• [What is required]: Please give the number of lines in the material below that contain "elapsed", without further comment.
---------- Material for the task ----------
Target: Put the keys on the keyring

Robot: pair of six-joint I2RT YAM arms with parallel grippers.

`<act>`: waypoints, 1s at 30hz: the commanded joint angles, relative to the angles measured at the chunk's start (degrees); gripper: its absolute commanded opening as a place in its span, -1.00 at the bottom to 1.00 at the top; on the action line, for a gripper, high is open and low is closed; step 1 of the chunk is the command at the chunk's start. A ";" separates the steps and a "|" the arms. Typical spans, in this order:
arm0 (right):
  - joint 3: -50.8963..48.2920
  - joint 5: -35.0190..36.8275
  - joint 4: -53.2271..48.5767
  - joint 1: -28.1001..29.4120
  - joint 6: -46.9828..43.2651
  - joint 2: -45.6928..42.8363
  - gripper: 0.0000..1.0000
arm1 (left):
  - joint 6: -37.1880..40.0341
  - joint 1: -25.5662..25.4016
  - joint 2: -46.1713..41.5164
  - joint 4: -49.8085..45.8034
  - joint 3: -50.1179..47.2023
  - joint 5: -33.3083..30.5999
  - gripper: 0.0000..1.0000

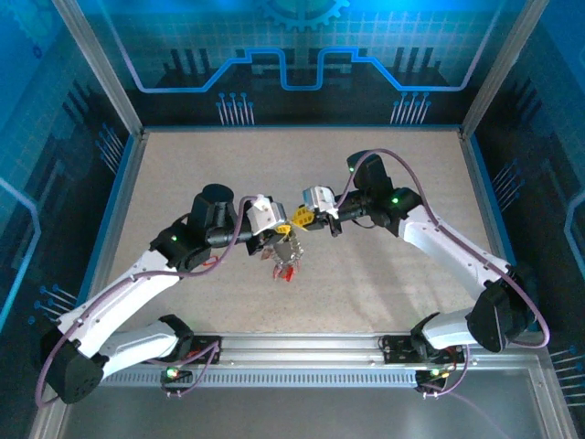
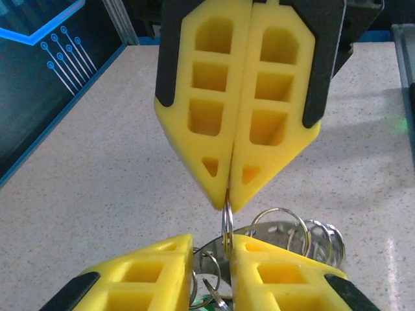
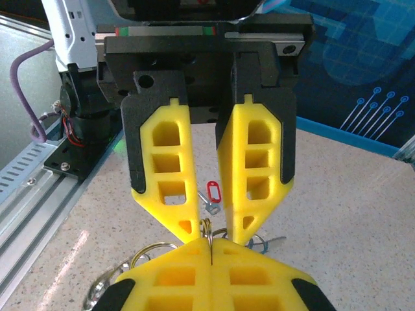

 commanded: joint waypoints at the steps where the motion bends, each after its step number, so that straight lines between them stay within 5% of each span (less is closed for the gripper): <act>1: 0.19 -1.89 2.82 0.76 1.50 -1.27 -1.00 | -1.04 -0.42 0.06 -0.10 1.84 2.06 -0.59; 8: -0.01 -1.08 3.01 1.02 1.66 -0.99 -1.00 | -1.71 -0.51 -0.11 1.31 2.16 1.69 -1.00; 12: 0.57 0.44 -1.12 1.07 -1.22 -1.17 -1.00 | 0.29 -0.47 -0.58 -0.85 2.99 0.65 -1.00; 15: 0.96 2.19 -4.79 1.07 -3.57 -1.26 -0.64 | 2.21 -0.49 -0.56 -4.22 4.64 0.47 -1.00; 20: 0.96 3.74 -7.33 0.98 -5.14 -1.34 -0.43 | 4.29 -0.50 0.11 -8.66 7.30 1.58 -1.00; 30: 1.27 3.45 -6.26 2.57 -4.85 -1.23 -0.41 | 7.87 -0.88 4.88 -18.78 14.37 3.68 -1.00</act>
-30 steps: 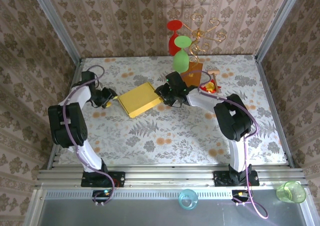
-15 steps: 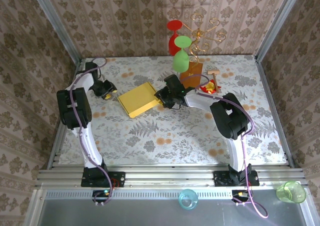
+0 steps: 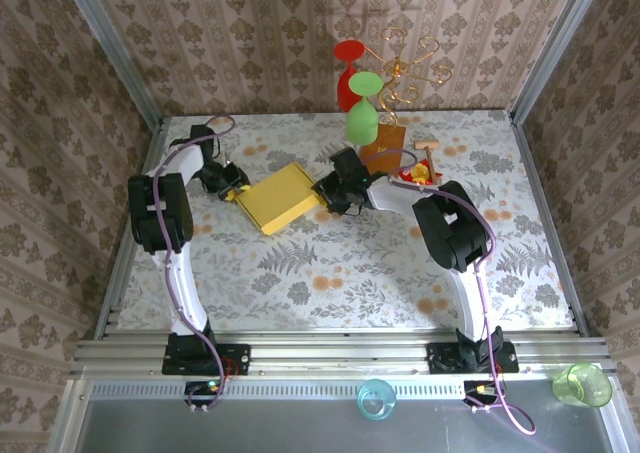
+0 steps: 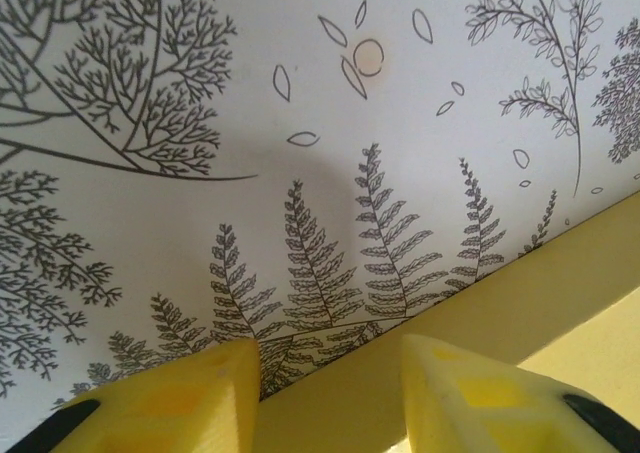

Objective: Fold the paper box

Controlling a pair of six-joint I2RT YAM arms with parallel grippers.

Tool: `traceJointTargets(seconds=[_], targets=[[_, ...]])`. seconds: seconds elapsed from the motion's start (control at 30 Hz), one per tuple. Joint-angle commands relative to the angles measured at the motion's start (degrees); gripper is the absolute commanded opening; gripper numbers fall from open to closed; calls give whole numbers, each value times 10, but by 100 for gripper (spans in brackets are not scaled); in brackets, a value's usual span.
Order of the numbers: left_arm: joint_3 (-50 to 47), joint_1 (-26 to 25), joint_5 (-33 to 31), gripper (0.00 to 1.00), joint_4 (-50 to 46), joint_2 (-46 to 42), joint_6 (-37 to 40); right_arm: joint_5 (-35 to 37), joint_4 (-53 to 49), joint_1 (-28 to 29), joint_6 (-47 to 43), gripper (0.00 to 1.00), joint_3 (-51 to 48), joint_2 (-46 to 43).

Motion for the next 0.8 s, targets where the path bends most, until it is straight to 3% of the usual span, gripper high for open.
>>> traceJointTargets(seconds=[0.0, 0.23, 0.77], targets=[[-2, -4, 7, 41, -15, 0, 13, -6, -1, -1, -4, 40, -12, -17], [-8, -12, 14, 40, -19, -12, 10, 10, -6, -3, -14, 48, -53, -89], [-19, -22, 16, 38, -21, -19, 10, 5, -37, -14, -46, 44, 21, -21]])
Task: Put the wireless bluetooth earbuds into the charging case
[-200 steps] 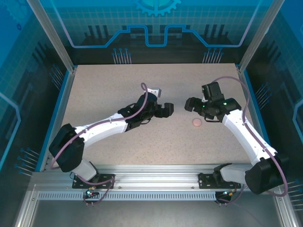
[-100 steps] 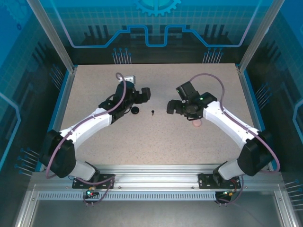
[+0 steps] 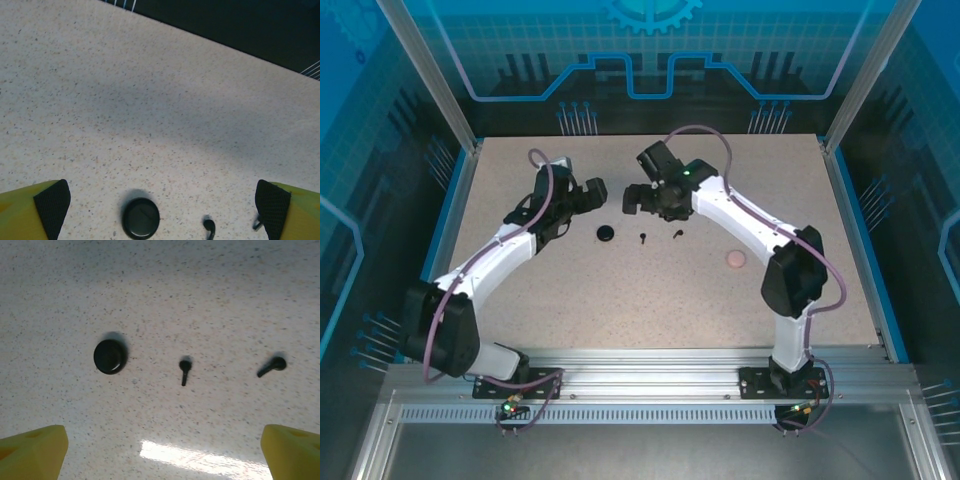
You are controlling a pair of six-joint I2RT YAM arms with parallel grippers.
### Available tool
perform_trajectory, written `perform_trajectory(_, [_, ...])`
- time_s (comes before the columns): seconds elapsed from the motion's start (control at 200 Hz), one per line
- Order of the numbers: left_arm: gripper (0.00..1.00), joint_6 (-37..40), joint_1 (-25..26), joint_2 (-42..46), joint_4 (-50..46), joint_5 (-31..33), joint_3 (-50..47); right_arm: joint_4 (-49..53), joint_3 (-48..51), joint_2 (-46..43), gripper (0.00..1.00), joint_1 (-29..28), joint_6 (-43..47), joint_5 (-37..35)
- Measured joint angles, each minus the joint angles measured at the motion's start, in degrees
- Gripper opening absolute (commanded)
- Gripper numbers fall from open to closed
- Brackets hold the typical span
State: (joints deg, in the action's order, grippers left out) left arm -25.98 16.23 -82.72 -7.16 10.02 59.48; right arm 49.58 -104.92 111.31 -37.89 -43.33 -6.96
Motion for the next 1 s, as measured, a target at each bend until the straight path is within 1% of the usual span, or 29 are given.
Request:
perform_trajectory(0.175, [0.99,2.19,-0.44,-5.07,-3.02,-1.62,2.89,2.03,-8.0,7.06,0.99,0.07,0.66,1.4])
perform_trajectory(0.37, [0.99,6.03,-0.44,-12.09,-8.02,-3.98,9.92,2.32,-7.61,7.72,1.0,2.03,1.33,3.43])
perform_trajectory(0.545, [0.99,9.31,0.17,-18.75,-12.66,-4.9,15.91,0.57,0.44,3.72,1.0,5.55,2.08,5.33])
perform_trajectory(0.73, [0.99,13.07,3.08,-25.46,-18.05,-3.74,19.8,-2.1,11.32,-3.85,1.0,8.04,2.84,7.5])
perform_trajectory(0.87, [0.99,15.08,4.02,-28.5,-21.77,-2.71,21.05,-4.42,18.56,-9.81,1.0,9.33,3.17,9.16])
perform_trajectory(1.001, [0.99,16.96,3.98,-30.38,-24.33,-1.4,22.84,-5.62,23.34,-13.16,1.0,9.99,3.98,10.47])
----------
• [Output of the exercise]: 2